WHAT YOU HAVE TO DO: Please restate each entry below, word for word.

· · · · · · ·

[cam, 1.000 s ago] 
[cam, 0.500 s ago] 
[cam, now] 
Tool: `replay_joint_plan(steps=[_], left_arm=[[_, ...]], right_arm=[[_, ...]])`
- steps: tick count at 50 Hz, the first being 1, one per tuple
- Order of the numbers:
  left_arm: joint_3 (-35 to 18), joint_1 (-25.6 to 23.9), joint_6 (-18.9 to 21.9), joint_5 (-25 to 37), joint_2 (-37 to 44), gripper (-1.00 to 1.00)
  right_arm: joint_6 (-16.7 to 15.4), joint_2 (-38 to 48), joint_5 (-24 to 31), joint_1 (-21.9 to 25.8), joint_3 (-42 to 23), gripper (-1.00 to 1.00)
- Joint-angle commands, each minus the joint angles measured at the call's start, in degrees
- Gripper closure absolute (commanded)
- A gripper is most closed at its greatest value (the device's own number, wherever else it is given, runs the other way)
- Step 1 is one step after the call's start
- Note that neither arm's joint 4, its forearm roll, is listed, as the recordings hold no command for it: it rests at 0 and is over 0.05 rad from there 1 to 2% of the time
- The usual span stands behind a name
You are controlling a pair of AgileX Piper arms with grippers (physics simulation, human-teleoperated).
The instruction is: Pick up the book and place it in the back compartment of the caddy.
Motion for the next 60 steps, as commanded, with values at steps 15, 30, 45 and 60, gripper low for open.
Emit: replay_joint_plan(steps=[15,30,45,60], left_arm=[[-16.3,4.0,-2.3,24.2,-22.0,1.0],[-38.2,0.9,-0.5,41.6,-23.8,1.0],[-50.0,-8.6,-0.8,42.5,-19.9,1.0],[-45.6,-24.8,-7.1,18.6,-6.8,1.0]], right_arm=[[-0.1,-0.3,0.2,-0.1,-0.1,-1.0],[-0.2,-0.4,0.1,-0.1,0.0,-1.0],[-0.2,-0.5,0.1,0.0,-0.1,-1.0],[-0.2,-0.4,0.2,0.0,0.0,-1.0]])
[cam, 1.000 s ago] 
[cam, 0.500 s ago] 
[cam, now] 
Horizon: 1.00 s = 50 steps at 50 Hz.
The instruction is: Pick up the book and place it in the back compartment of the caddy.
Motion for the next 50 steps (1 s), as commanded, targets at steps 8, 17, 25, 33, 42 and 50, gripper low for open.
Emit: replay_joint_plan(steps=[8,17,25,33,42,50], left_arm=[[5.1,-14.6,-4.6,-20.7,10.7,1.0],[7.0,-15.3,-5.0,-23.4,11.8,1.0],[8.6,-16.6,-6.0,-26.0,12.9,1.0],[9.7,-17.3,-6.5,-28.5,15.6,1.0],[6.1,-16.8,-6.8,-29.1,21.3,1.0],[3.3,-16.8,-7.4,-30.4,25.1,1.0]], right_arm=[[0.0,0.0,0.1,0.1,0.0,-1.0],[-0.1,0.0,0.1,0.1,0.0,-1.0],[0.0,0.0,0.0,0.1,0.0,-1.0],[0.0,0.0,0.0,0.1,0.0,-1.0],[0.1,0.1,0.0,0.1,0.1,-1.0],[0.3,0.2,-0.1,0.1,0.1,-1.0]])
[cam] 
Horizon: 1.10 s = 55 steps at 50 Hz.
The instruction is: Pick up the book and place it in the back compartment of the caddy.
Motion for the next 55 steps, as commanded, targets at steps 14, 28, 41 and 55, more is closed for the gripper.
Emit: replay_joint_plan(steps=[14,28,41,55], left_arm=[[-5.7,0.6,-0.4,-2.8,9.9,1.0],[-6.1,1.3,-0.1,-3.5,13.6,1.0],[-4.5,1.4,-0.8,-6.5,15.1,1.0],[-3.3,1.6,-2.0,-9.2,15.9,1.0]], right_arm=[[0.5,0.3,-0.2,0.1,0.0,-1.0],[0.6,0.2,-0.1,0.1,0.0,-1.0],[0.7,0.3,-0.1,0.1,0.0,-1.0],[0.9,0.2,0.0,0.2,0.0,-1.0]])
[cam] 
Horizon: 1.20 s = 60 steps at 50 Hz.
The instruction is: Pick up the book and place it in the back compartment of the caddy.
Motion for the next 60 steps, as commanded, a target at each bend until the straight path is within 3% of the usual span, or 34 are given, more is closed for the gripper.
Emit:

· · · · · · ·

RESPONSE BOX:
[cam, 1.000 s ago] 
[cam, 0.500 s ago] 
[cam, now] 
Tool: `replay_joint_plan(steps=[_], left_arm=[[_, ...]], right_arm=[[_, ...]])`
- steps: tick count at 50 Hz, the first being 1, one per tuple
- Order of the numbers:
  left_arm: joint_3 (-35 to 18), joint_1 (-25.6 to 23.9), joint_6 (-18.9 to 21.9), joint_5 (-25 to 37), joint_2 (-37 to 44), gripper (-1.00 to 1.00)
  right_arm: joint_6 (-16.7 to 15.4), joint_2 (-38 to 48), joint_5 (-24 to 31), joint_1 (-21.9 to 25.8), joint_3 (-42 to 23), gripper (-1.00 to 1.00)
- Joint-angle commands, each minus the joint angles measured at the call's start, in degrees
- Gripper closure absolute (commanded)
- A gripper is most closed at its greatest value (the device's own number, wherever else it is given, runs the other way)
- Step 1 is one step after the call's start
- Note that neither arm's joint 4, its forearm roll, is listed, as the recordings hold no command for it: it rests at 0 and is over 0.05 rad from there 1 to 2% of the time
- The usual span stands behind a name
You are controlling a pair of AgileX Piper arms with grippers (physics simulation, human-teleoperated).
The instruction is: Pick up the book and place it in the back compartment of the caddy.
Motion for the next 60 steps, as commanded, with values at steps 15, 30, 45 and 60, gripper low for open.
Emit: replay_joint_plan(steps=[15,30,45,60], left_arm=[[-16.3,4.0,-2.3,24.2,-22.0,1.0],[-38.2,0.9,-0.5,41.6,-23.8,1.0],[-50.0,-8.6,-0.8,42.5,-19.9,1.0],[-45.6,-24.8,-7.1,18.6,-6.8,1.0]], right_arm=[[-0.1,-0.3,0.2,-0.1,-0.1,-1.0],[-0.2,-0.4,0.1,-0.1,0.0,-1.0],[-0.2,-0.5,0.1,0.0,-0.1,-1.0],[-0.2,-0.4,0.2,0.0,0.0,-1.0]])
[cam, 1.000 s ago] 
[cam, 0.500 s ago] 
[cam, now] 
Horizon: 1.00 s = 50 steps at 50 Hz.
The instruction is: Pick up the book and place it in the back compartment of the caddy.
Motion for the next 50 steps (1 s), as commanded, targets at steps 8, 17, 25, 33, 42 and 50, gripper low for open.
Emit: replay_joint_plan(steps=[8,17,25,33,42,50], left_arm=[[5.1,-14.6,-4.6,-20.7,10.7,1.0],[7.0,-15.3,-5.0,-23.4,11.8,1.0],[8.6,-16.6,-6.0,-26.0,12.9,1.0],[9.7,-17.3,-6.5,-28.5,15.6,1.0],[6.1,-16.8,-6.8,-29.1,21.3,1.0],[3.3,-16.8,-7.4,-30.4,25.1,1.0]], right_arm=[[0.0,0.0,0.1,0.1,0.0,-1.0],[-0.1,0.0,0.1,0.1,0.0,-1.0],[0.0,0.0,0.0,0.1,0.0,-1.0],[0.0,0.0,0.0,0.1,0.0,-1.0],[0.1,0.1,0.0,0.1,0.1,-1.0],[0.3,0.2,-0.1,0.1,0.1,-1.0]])
[cam] 
Horizon: 1.10 s = 55 steps at 50 Hz.
The instruction is: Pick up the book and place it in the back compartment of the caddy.
Motion for the next 55 steps, as commanded, targets at steps 14, 28, 41 and 55, more is closed for the gripper.
Emit: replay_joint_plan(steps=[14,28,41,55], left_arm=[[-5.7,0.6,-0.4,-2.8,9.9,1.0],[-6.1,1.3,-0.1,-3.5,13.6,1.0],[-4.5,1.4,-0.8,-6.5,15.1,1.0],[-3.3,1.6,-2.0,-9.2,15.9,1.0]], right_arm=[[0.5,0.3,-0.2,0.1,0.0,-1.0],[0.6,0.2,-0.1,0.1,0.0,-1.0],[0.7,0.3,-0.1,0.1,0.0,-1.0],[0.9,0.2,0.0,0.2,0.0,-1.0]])
[cam] 
Horizon: 1.20 s = 60 steps at 50 Hz.
The instruction is: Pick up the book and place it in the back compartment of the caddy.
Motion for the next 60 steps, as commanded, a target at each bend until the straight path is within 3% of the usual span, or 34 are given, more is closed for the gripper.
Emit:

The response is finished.